> **REQUIREMENT**:
Your answer should consist of the lines holding "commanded", copied from the material below.

> **DATA SEGMENT**:
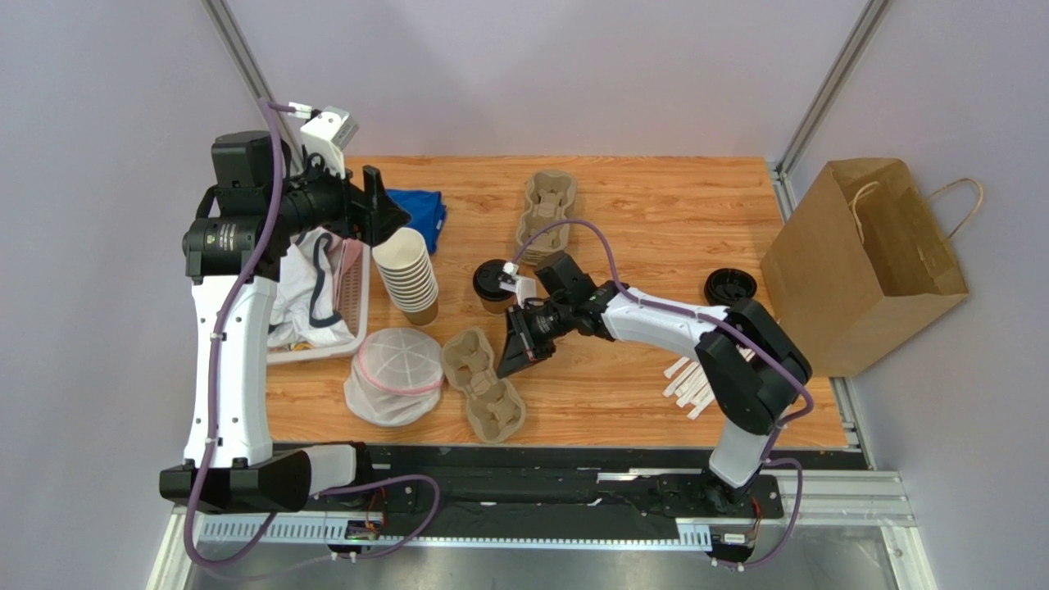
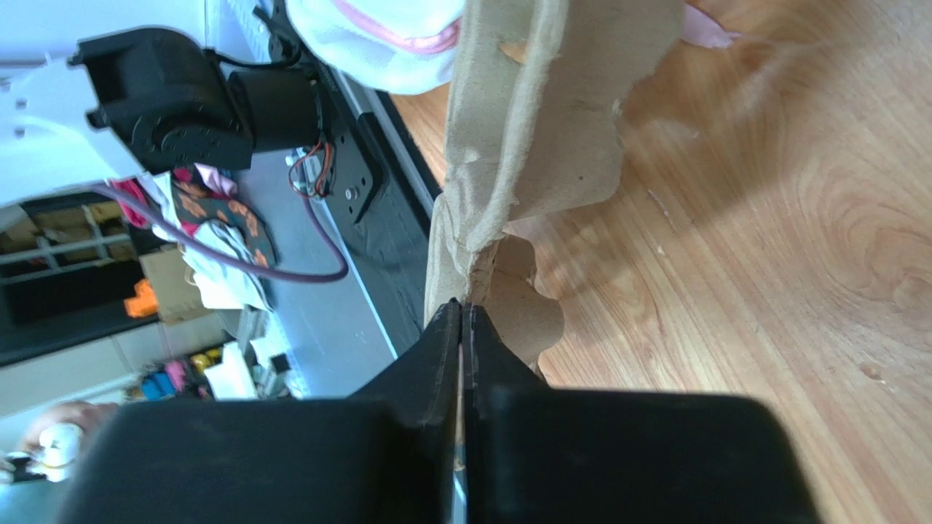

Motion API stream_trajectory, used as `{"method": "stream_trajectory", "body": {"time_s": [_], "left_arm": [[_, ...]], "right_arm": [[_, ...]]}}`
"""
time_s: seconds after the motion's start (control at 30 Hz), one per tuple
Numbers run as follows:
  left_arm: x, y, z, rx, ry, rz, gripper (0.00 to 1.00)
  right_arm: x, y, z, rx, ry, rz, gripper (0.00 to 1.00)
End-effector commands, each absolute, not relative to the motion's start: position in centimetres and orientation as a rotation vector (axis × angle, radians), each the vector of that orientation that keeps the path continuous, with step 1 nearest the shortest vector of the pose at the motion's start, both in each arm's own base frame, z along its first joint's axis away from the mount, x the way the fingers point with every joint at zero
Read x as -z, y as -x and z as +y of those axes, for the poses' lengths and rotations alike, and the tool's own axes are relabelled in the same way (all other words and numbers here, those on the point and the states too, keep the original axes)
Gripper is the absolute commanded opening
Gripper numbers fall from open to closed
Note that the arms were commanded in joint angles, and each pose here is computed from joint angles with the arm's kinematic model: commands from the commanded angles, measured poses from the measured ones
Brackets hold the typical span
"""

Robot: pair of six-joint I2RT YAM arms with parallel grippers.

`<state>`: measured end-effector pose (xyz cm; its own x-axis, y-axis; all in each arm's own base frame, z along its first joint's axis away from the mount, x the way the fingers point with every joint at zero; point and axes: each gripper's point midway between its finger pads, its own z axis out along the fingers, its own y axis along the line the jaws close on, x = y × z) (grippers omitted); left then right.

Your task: Pack the takeout coffee

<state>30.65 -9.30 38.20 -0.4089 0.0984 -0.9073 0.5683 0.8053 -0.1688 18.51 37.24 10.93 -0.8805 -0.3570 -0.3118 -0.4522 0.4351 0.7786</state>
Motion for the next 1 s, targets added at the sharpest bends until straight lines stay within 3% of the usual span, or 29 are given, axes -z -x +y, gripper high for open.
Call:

> **ANSWER BOX**:
Gripper is the absolute commanded opening
Note that the arms were commanded in joint angles, and each pose here is computed from joint angles with the arm's kinematic model: commands from the commanded angles, measured poses from the measured ones

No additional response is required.